──────── Information shown ────────

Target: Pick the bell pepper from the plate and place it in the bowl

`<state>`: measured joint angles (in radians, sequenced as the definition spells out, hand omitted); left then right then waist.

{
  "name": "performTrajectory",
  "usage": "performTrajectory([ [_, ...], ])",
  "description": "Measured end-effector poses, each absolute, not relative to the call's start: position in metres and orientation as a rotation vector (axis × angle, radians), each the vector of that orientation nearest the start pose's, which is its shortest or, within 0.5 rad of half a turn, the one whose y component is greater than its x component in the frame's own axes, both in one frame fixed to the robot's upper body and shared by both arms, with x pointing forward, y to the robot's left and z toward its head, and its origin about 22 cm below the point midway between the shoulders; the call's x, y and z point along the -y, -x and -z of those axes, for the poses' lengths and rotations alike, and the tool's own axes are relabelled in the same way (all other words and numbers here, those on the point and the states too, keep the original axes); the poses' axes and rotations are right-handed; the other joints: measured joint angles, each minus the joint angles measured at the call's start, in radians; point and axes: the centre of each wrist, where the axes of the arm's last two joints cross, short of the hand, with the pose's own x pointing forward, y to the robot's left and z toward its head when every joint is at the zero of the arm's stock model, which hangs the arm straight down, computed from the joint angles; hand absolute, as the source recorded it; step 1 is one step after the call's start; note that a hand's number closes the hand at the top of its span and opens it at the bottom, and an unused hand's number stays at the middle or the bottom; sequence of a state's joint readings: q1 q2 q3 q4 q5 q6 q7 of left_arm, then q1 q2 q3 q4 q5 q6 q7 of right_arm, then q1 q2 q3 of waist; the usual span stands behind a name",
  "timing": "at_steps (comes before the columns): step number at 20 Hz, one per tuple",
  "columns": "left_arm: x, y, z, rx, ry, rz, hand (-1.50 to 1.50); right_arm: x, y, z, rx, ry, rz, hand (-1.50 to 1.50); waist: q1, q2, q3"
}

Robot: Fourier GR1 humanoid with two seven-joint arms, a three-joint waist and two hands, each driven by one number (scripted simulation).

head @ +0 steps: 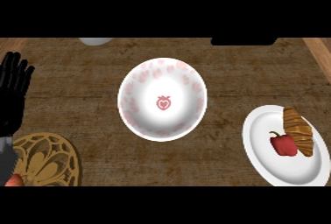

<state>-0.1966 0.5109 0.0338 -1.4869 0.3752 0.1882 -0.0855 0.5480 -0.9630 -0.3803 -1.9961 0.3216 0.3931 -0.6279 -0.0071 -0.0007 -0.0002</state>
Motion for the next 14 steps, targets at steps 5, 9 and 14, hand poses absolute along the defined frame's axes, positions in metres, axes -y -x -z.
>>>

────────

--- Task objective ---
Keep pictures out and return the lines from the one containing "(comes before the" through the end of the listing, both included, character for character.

--- Finished exercise ---
  "timing": "at_steps (comes before the columns): step number at 20 Hz, one per tuple",
  "columns": "left_arm: x, y, z, rx, ry, rz, hand (-1.50 to 1.50); right_arm: x, y, z, rx, ry, rz, hand (-1.50 to 1.50); waist: q1, q2, q3"
}

Robot: Fourier GR1 humanoid with two seven-joint arms, a three-joint waist and two hands, each driven by one number (scripted simulation).

head @ +0 steps: 

<state>-0.1966 0.5109 0.0338 -1.4869 0.3752 0.1882 -0.0855 0.5480 -0.9630 -0.3803 -1.9961 0.3216 0.3931 -0.6279 -0.0071 -0.0007 -0.0002</state>
Motion for the next 14 steps, targets at steps 5, 9 and 14, hand poses absolute along the defined frame's axes, positions in metres, axes -y -x -z.
>>>

The answer is complete.